The loot from Turowski’s provided
another big feast that night; this time Sandy was there, and Debbie, and they
let me eat with them. There was still plenty of beer, and I had my first can.
It left me reeling and burping after, but it also helped calm me down a little.

After the dinner, CJ hooked up
an extension cord and lugged a phonograph out to the patio. He put on Rolling
Stones records and Sandy danced while everyone else cheered her on. Her dance
turned into more of striptease; by the time it was over she was mostly naked, and
the guys were playing with her like an oversized doll, each one kissing and
fondling her before passing her on.

Watching left me both
electrified and disgusted. Below the waist, I wanted to be Sandy; above, I
thought she was nothing but a stupid girl who deserved whatever she got.

CJ and one other boy had their
shirts off already, but they were all still drinking; when the first one fell
back in the grass unconscious, I knew the rest would follow soon. Sandy was
next, and CJ didn’t seem to care that she wasn’t awake; he fell on her and
started grinding against her. But before he got anywhere, he rolled to the side
and was out instantly.

In fifteen minutes they were
all gone, snoring or quietly slumbering. This was my chance.

As I got the rolling pin out
again, Mom whispered to me, “Joey, even if you get the keys…how will we leave?
You said they shot at you…”

“It’s okay, Mom, I’ve got
something else in mind.” I put the pin down, grabbed a canvas knapsack from the
hallway closet and put together a bag of stuff I thought we might need: two
flashlights, a canteen of water, a knife, Mom’s billfold with some money, and
her checkbook.

“Do you think you’ll be able to
walk?”

She nodded grimly.

“Okay. Be ready.”

She didn’t say anything else as
I grabbed the rolling pin, slid past the door and out into the night.

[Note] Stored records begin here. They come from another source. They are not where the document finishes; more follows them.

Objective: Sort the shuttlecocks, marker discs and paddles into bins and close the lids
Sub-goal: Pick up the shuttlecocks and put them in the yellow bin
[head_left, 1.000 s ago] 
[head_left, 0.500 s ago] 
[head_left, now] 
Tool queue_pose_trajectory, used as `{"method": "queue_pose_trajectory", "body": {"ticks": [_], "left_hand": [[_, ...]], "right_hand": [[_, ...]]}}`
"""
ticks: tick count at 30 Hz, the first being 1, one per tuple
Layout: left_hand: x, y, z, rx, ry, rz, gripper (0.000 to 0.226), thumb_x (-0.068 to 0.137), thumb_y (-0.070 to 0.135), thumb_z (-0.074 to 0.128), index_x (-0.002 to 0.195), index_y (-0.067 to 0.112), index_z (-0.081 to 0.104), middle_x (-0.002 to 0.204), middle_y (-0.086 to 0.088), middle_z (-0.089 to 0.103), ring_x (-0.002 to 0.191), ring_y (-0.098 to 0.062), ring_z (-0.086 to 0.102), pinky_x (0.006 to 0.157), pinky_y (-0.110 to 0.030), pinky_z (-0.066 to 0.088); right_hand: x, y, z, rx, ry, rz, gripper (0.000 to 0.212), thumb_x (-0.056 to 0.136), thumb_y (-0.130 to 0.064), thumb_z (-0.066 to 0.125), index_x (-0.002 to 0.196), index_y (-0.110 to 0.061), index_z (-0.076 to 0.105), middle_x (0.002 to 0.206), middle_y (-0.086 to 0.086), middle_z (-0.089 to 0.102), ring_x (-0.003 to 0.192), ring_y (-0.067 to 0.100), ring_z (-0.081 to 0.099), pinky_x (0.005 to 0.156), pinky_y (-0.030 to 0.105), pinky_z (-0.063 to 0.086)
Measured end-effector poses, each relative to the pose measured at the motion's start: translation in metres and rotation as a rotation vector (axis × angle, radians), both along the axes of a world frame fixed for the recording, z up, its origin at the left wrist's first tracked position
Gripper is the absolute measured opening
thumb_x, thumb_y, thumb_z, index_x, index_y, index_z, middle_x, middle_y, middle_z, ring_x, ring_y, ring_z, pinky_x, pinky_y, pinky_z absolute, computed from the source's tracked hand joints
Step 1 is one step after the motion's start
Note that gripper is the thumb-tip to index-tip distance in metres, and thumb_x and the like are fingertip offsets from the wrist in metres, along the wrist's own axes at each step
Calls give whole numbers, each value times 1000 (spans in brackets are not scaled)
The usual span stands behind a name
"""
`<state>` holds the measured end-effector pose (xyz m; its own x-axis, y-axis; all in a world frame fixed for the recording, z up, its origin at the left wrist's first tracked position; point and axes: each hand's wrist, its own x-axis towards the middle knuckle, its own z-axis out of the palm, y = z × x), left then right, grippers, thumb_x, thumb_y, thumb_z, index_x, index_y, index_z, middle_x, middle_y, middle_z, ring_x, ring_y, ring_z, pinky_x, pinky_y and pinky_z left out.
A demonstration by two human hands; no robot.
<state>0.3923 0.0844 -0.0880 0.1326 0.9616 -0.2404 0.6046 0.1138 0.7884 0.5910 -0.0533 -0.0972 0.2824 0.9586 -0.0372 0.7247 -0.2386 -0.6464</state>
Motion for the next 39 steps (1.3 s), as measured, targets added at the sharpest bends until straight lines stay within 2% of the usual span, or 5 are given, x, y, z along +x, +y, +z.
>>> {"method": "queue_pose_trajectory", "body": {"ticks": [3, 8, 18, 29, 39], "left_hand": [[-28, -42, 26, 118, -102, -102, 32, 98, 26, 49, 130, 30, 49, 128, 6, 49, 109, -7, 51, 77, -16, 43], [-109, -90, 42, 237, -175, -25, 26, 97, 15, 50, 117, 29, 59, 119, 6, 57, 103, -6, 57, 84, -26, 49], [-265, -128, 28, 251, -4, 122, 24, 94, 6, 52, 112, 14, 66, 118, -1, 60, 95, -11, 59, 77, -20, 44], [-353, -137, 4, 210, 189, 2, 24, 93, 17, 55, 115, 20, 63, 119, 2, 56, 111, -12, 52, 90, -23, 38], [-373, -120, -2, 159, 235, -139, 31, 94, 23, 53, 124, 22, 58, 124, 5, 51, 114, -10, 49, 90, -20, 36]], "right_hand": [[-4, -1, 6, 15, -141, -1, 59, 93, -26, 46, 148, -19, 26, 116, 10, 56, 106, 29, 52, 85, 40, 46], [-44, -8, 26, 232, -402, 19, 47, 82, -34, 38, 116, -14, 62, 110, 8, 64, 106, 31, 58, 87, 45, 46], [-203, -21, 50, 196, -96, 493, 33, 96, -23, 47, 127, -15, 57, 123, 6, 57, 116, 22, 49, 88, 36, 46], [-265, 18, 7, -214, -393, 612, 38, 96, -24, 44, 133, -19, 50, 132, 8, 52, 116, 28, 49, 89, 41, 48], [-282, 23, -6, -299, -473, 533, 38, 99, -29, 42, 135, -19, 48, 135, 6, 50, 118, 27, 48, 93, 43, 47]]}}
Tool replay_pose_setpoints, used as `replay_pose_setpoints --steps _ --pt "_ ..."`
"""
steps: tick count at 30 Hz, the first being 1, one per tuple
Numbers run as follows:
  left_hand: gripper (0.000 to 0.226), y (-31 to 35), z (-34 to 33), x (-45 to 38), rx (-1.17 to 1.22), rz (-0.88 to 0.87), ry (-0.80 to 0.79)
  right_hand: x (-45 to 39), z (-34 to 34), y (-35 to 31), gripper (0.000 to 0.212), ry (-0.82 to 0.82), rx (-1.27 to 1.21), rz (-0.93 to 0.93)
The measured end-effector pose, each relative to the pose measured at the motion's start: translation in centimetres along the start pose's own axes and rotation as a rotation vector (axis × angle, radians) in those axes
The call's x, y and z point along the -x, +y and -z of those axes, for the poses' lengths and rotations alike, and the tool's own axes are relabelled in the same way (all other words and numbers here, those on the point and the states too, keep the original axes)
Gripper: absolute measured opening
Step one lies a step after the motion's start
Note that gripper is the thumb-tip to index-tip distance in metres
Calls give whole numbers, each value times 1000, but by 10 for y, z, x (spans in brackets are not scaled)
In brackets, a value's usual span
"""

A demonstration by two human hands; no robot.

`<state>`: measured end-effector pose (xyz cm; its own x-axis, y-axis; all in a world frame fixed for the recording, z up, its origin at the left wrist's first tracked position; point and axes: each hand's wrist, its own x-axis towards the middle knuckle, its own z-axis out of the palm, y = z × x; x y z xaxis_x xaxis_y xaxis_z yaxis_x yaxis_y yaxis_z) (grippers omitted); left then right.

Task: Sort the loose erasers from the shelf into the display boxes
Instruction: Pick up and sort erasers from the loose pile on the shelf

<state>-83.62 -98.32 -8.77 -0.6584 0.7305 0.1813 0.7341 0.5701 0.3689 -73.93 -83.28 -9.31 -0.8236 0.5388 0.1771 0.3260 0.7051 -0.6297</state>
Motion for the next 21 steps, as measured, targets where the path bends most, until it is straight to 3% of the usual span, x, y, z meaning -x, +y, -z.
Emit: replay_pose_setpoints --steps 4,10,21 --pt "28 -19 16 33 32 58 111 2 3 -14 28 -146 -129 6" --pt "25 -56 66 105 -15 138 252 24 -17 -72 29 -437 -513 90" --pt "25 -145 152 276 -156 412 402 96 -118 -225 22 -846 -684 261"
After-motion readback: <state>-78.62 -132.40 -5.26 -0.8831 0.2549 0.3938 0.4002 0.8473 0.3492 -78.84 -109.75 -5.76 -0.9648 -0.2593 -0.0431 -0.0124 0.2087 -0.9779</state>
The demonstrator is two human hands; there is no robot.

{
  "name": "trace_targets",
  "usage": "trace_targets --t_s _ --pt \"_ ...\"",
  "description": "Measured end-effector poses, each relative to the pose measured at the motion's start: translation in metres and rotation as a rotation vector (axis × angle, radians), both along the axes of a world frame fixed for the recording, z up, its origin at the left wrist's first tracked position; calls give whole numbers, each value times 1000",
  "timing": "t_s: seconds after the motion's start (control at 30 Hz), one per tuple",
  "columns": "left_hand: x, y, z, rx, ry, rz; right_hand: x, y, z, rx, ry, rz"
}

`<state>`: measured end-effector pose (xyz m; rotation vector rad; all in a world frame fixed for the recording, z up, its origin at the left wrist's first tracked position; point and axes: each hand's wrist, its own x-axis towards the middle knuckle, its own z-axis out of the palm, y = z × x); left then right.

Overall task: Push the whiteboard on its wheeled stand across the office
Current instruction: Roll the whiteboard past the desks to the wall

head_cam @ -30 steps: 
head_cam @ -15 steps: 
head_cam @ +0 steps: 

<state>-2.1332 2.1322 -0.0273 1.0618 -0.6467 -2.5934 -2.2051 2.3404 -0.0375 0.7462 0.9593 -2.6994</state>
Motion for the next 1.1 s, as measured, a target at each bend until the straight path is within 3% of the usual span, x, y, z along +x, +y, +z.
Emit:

I was less cautious this time,
because I’d stopped caring if I had to hit anyone. All I wanted were the keys.
They were my one shot at getting away from the desires that were starting to
crowd into my head.

I found CJ near Sandy and knelt
beside him. He was flat on his back, but Sandy was on his left, so I positioned
myself on his right, knowing I’d have to reach over him. Keeping the rolling
pin in my left hand, I extended my right, reaching, lowering, just resting on
the pocket’s rim—

“Cute, sis—very cute.”

I flinched and drew back like
I’d been burned. CJ was awake and looking at me, although he otherwise hadn’t
moved yet. I saw the moonlight glint off his bared teeth. I didn’t say
anything.

He laughed softly, then said,
“C’mon, twerp, we both know you haven’t got it in you, at least not yet. You’re
still just a kid.”

“CJ—you’re an idiot.”

Then I hit him.

 

 

 

 

Chapter 21

 

 

 

None of the others stirred, and I had
no idea if I’d killed CJ or just knocked him out. Frankly, I didn’t really care;
I only wanted those keys.

I found them in his left front
pocket. I ran into the house and held them out before Mom. “Got ’em.”

“CJ…?”

“I had to hit him.”

I undid the cuff around Mom’s
wrist, and she rubbed it painfully as she asked, “Is he…?”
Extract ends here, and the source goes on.